There can be rewards to this effort, of course. If there weren’t, we would have tossed YouTube into the nearest Tumblr long ago. But how many business are plunging into social media without the slightest idea of what they want out of it?

Or worse, how many times has a CEO or a company decided to use social media to quench a PR brushfire when a news conference — or even measured silence — was a superior choice (cough … BP … cough)?

A tweet or a YouTube video can be perceived as a bully pulpit in which the poster has full control of the message because there’s no one around to pose a question such as, “Huh?”
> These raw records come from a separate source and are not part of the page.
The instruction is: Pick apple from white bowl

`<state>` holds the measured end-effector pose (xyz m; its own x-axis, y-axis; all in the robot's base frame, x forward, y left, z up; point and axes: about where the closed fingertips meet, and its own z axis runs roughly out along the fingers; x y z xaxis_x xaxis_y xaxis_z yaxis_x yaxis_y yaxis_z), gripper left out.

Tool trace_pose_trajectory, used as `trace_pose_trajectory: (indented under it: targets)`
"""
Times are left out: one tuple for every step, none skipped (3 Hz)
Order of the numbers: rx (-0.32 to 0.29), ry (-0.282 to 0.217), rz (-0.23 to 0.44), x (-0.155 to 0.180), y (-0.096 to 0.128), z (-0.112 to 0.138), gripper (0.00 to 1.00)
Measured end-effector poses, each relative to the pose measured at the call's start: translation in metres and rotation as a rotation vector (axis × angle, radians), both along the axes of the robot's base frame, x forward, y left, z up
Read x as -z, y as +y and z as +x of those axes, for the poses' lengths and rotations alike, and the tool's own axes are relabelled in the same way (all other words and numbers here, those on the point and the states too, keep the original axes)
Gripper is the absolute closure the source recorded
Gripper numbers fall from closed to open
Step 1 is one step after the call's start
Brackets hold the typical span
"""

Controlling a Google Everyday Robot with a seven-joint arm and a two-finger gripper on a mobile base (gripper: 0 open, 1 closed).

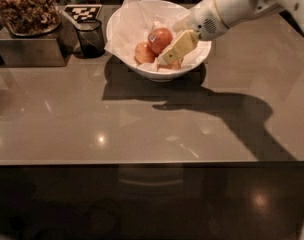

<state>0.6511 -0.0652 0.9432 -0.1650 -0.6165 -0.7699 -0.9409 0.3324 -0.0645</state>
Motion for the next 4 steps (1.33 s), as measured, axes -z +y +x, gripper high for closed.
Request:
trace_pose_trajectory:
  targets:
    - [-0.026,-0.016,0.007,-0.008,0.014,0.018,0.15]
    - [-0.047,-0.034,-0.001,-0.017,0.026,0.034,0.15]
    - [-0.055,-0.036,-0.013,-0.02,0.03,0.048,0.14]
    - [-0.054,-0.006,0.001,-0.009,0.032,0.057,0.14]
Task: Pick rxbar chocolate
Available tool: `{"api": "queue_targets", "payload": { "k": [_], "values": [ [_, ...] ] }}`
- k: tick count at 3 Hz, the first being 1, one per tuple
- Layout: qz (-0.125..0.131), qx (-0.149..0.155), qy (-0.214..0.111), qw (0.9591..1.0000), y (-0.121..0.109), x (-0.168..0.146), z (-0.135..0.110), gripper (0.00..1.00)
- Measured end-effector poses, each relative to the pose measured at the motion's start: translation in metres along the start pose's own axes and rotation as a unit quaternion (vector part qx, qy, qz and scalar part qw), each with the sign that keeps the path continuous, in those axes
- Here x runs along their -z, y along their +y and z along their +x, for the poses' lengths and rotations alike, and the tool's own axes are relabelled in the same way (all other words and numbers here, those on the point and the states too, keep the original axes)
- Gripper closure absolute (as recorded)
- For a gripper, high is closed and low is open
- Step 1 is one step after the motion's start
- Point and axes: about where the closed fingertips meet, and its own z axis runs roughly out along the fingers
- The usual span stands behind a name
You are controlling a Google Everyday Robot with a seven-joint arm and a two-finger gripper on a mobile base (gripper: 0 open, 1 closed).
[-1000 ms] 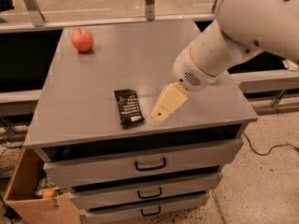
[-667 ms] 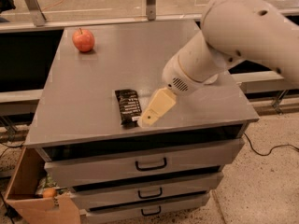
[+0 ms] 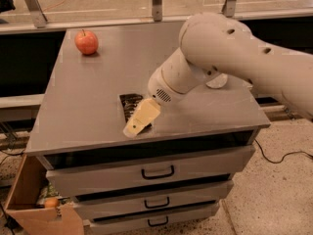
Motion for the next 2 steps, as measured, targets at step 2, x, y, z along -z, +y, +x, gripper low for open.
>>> {"api": "queue_targets", "payload": {
  "k": [2],
  "values": [
    [-0.008,-0.005,-0.015,0.9998,0.0081,-0.0287,-0.0139,0.43]
  ]
}}
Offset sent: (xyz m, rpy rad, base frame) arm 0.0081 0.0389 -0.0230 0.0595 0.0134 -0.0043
As our video Exhibit A, we offer Madonna and her recent hydrangea kerfuffle. A live microphone caught Madge dissing the flowery gift at the Venice Film Festival. A little more than a week later, after a video of the diss went Defcon 1 viral, Her Materialness posted a response. An apology? Heh heh heh… not likely.

Was this an appropriate use of social media? For a top-shelf celebrity whose public persona includes a “queen b$#%h” aspect — perhaps it was. But for others? Have you seen less-stellar folks in the business world use this “it’s my social media, so go pound sand” approach?

Dell’s social media head-honcho Richard Binhammer once shared this gem of wisdom with Anthill’s ed-in-chief: “The first thing to understand about social media is that social media does not always mean saying ‘yes’.”